Wednesday, February 2, 2011

Anorexia, anyone?

           This is me. I am in recovery from an eating disorder. When I was 11, I got anorexia, which I had for about 2 years. Then I switched to bulimia and exercise addiction (the parentals weren't too happy with my losing my period as soon as I got it, and the "YOU-WILL-SIT-THERE-UNTIL-YOU-EAT-THAT!!!" power struggles always ended in victory for the forces of maturity as soon as my dad started crying), which lasted until I left for college at 16. I soon existed that it's difficult for hours of elliptical to coexist with hours of chemistry homework, so I said bye-bye to the exercise, too, and settled for binge eating disorder, with an occasional laxative overdose to tide me over.

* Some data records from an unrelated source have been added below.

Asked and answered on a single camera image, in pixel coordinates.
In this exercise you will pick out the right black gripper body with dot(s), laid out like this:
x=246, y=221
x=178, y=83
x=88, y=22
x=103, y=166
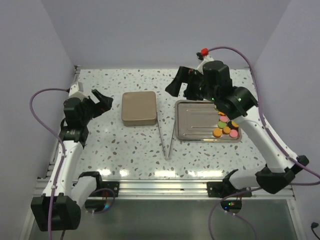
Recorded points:
x=195, y=89

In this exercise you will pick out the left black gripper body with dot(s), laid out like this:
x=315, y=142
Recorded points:
x=92, y=110

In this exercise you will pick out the gold tin lid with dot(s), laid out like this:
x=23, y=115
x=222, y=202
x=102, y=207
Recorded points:
x=142, y=104

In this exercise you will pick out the metal tongs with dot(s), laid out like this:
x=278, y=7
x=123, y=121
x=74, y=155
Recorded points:
x=166, y=130

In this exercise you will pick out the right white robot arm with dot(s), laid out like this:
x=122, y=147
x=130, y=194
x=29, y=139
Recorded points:
x=213, y=83

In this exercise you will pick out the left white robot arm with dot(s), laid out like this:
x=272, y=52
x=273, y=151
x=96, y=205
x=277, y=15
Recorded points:
x=58, y=208

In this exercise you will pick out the gold cookie tin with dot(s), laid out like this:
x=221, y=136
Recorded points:
x=139, y=122

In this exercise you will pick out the silver metal tray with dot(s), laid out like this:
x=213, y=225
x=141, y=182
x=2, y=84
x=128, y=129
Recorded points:
x=196, y=120

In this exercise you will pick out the green macaron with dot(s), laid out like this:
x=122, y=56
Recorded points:
x=221, y=124

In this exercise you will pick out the orange sandwich cookie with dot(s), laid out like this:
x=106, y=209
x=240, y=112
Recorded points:
x=217, y=132

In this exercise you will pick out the pink macaron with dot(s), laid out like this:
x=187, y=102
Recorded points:
x=233, y=133

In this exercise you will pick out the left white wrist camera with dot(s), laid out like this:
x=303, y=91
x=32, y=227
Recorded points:
x=76, y=90

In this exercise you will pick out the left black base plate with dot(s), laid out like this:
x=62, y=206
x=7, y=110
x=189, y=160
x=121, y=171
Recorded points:
x=107, y=189

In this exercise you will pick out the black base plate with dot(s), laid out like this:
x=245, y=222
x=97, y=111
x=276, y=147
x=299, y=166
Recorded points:
x=107, y=189
x=215, y=188

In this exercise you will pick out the aluminium rail frame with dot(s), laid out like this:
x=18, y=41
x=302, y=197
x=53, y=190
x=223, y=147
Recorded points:
x=174, y=190

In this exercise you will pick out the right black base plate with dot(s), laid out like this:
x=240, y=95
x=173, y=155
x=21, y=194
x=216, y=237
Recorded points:
x=215, y=188

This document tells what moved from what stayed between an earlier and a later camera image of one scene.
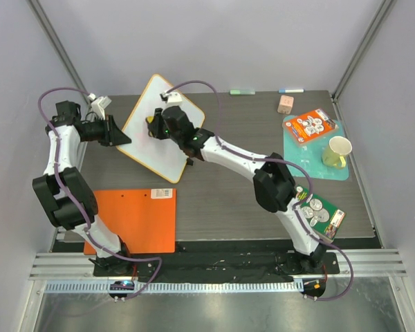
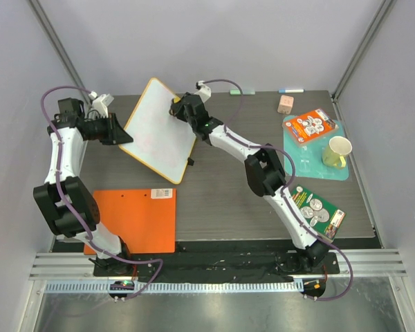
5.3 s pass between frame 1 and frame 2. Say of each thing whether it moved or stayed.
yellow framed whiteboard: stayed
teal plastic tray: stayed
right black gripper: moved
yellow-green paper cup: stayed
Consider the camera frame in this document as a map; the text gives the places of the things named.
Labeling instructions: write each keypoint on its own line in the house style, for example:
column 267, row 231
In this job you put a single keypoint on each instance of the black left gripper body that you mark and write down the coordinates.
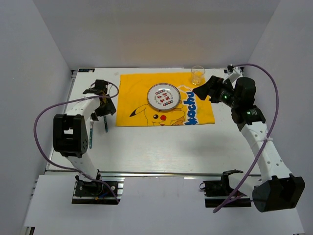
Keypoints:
column 105, row 108

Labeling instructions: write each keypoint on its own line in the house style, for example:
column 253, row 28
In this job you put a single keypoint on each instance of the black left table logo sticker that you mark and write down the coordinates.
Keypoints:
column 86, row 70

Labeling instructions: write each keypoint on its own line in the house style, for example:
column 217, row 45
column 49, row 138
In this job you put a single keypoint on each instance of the yellow Pikachu cloth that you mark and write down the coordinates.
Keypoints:
column 134, row 109

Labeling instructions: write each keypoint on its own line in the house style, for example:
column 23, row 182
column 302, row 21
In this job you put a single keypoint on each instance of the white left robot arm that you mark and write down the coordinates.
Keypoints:
column 70, row 136

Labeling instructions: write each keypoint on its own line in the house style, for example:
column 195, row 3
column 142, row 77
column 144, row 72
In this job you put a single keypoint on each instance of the round printed plate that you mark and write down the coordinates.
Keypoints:
column 163, row 97

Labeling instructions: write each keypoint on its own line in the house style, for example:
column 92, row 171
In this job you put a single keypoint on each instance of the metal knife teal handle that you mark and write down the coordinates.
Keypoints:
column 105, row 123

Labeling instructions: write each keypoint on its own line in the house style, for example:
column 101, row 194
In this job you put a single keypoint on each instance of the clear drinking glass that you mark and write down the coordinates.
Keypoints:
column 197, row 75

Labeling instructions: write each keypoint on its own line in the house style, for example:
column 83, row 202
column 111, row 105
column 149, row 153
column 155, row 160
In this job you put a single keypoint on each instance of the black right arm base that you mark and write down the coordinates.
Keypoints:
column 214, row 194

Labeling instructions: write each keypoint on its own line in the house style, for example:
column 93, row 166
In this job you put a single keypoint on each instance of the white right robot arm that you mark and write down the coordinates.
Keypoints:
column 268, row 182

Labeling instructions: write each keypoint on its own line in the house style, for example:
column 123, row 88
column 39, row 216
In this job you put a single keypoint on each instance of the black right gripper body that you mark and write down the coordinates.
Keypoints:
column 224, row 94

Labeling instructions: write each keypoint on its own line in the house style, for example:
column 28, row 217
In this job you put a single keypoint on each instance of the metal fork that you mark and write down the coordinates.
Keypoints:
column 90, row 133

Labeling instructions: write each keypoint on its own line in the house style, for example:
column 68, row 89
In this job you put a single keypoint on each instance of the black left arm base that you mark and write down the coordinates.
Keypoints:
column 94, row 193

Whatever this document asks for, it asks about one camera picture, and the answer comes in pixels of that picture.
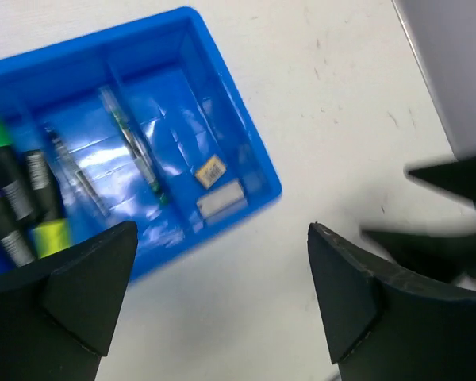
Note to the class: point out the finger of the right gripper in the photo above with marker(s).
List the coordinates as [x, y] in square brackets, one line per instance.
[444, 258]
[457, 177]

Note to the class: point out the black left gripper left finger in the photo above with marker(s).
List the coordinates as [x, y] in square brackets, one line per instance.
[58, 314]

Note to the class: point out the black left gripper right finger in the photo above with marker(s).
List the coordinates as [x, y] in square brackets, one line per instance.
[385, 322]

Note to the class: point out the purple highlighter black body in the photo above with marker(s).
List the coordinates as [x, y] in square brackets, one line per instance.
[14, 243]

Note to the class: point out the yellow highlighter black body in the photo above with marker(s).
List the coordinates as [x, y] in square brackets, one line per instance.
[51, 233]

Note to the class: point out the blue pen refill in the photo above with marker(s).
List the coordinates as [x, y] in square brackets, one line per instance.
[75, 171]

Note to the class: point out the green highlighter black body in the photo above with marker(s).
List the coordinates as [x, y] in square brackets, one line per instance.
[14, 183]

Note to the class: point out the white translucent eraser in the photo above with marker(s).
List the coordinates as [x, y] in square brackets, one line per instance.
[220, 199]

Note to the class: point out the beige eraser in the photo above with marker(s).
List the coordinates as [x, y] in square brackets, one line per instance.
[210, 171]

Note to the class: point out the blue plastic divided tray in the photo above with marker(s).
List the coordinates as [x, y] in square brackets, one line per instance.
[170, 79]

            I am a tried-and-true treatment believer, by the way. Been there, done that. I have cried for my parents sitting in a room full of strange adults who weigh less than a normal 13 year old, and I have surfed the internet for hours (reading both the "pro-ana" sites and the "You have an addiction to sugar! Never touch the substance of the devil again!" gigs). I have done a lot of other things, too. Really stupid things, a lot of them, but they were done when I was horrifically sad.

            I finally found recovery, at 18. It's weird, sometimes, to think that I had an eating disorder for 7 years and yet considered myself 'mostly better' at about the same time I was legal. It's also weird to tell you that the spring and summer I was in treatment was the first time in my life that I can remember ever being happy.

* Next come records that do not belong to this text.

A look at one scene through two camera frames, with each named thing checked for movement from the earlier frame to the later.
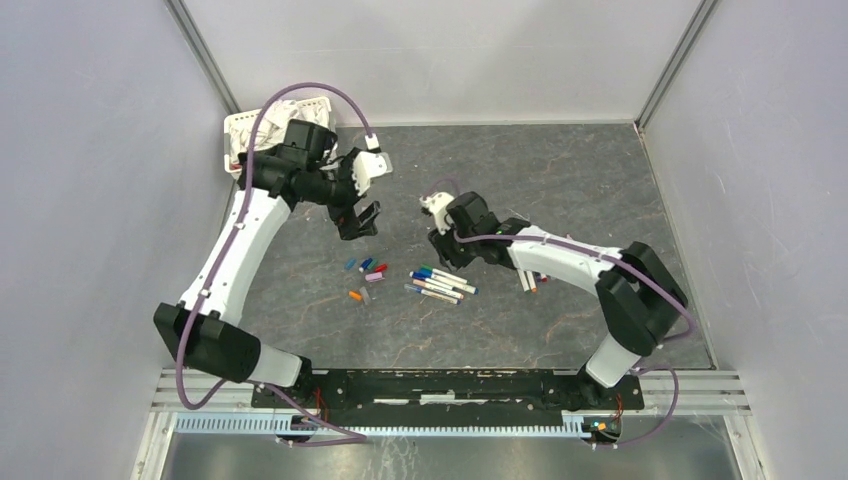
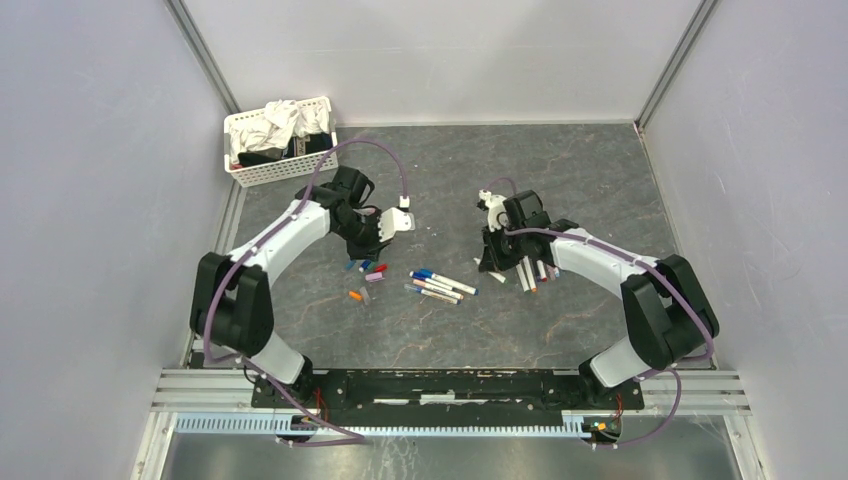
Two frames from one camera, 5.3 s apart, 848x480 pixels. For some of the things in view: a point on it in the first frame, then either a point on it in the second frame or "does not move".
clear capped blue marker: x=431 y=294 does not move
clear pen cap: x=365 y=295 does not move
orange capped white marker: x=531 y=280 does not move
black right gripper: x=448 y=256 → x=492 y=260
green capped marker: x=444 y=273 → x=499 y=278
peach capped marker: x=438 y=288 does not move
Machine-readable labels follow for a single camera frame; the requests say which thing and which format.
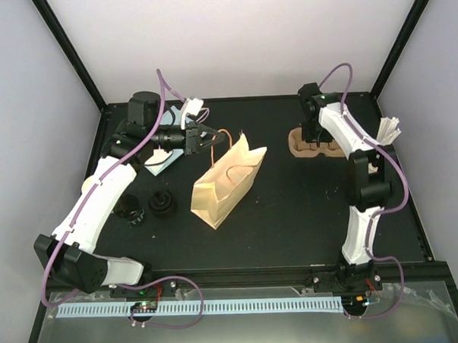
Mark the stack of white paper cups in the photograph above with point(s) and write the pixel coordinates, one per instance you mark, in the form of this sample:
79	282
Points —
373	169

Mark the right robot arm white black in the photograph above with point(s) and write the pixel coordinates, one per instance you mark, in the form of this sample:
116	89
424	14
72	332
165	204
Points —
330	129

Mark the white cup stack left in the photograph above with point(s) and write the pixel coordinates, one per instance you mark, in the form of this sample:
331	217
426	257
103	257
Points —
87	184

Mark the left controller circuit board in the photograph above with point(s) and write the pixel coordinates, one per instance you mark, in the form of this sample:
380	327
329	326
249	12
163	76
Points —
144	307

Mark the light blue paper bag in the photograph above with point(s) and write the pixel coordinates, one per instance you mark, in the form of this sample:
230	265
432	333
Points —
160	160

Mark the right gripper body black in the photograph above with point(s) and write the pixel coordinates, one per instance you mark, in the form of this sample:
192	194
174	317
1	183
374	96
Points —
315	133

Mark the beige paper bag with handles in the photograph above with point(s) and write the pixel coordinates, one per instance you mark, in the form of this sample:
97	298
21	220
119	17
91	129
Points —
228	179

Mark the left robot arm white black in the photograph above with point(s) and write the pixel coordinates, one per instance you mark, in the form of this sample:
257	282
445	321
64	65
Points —
68	253

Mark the controller circuit board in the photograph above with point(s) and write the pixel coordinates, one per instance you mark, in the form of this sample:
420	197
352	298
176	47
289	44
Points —
359	301
144	307

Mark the right controller circuit board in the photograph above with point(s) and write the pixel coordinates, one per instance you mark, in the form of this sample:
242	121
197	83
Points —
359	301

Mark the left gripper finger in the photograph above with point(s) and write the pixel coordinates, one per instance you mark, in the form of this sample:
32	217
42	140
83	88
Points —
204	130
211	142

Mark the left black frame post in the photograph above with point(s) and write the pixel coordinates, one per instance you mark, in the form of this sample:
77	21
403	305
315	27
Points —
47	13

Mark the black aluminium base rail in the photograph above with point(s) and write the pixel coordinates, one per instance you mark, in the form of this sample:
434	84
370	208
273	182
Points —
333	278

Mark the black frame post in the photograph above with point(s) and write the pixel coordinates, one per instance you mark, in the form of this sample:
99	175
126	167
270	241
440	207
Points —
47	13
412	18

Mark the right black frame post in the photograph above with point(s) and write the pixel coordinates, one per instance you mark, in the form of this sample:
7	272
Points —
412	18

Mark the brown cardboard cup carrier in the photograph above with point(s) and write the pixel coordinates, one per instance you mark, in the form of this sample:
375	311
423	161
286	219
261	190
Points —
301	149

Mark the stack of black cup lids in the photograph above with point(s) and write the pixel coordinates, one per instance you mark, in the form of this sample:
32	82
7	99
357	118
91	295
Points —
162	204

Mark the light blue slotted cable duct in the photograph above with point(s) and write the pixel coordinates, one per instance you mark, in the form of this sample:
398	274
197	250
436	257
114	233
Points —
207	307

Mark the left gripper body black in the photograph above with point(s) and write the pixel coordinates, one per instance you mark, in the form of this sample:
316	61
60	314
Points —
190	133

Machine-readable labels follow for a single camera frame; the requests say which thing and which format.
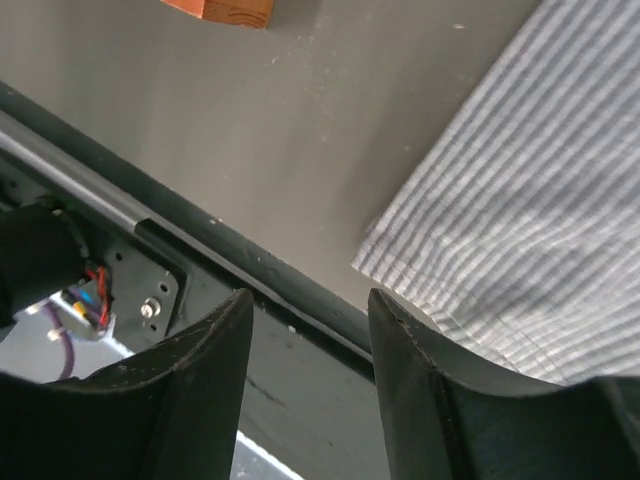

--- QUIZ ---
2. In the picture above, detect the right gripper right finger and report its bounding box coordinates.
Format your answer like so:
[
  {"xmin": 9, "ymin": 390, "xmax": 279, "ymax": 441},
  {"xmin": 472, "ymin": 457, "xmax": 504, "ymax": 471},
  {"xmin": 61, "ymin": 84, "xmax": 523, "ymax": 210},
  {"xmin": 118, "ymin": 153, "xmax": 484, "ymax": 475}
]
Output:
[{"xmin": 368, "ymin": 289, "xmax": 639, "ymax": 479}]

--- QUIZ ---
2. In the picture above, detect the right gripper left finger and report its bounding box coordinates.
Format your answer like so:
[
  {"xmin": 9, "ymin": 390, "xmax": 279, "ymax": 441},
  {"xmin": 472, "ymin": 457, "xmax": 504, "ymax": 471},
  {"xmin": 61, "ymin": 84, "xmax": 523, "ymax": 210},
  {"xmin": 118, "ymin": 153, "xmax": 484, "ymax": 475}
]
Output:
[{"xmin": 1, "ymin": 289, "xmax": 253, "ymax": 479}]

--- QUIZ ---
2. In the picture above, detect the grey striped underwear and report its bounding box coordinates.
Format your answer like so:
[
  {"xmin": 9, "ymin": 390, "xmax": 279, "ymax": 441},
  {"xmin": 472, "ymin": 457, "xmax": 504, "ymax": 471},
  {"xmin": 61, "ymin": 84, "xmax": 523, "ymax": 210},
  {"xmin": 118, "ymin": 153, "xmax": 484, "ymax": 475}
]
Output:
[{"xmin": 353, "ymin": 1, "xmax": 639, "ymax": 384}]

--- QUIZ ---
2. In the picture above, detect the orange compartment tray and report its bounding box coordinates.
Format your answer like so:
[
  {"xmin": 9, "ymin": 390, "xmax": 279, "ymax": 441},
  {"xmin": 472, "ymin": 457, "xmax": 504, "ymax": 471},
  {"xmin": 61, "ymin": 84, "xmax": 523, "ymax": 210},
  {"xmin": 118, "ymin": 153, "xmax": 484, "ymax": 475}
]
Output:
[{"xmin": 163, "ymin": 0, "xmax": 275, "ymax": 29}]

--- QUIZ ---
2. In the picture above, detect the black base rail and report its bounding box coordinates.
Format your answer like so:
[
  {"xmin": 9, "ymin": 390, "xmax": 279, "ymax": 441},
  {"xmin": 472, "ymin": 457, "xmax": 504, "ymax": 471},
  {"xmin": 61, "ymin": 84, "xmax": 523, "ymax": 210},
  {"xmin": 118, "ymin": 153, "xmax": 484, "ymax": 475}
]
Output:
[{"xmin": 1, "ymin": 86, "xmax": 388, "ymax": 479}]

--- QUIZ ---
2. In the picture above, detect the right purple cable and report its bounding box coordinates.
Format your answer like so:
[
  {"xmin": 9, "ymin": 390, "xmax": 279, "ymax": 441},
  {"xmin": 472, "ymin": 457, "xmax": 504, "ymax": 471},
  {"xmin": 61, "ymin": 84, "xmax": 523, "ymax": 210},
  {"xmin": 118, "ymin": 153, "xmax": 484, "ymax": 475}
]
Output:
[{"xmin": 42, "ymin": 304, "xmax": 79, "ymax": 381}]

            Which, by the way, leads me to recommend something: antidepressants. And topamax. And wanting to get better more than anything else in the world. It can work. I promise you, I did not believe it. In-patient therapy was my last attempt before the big "Good bye, world. Smell you later."

            I've been in a great relationship with a great guy for a year now. Out of treatment for almost 2. I have a job, I have dreams, I do things with my day and I legitimately enjoy them, instead of thinking "This is something I can do to waste my time instead of not eating."

           I eat to live now. 2 years ago, I most definitely and absolutely lived to eat, or to avoid eating, depending on my mood.

            Still, sometimes I want to raise a toast and say, "Anorexia, anyone?"

            That's the way I start to feel at a certain time of the month, or at least part of me wants to blame it on hormones. I'll be honest, deep down, I have an idea of hormones as creepy, purple, 12-legged creatures with gigantic beaks just galloping through my body looking for an opportunity to belch out a binge-urge or bulimic moment.

Hormones are kind of like Shelob
    When this happens, I - per usual - decide it's time to return to da meal plan. You know, the one that got me out of a locked treatment facility where you couldn't use the restroom alone, and back into normal life? Yeah, that one.

    So that's the idea behind this blog. I know there are other people out there who know what I mean when I say that "Trying to be happy" or "Just eating" isn't the answer. I want to hear from you. I'm going to blog daily, here, about following my meal plan, as well as about what recovery methods or motivational tricks I find useful. I would love to hear from others who are interested in the same, or who just want to talk about the loneliness of an eating disorder.
 
Because if there is anything I have learned, it's that support from people who know is one of the most powerful things there is.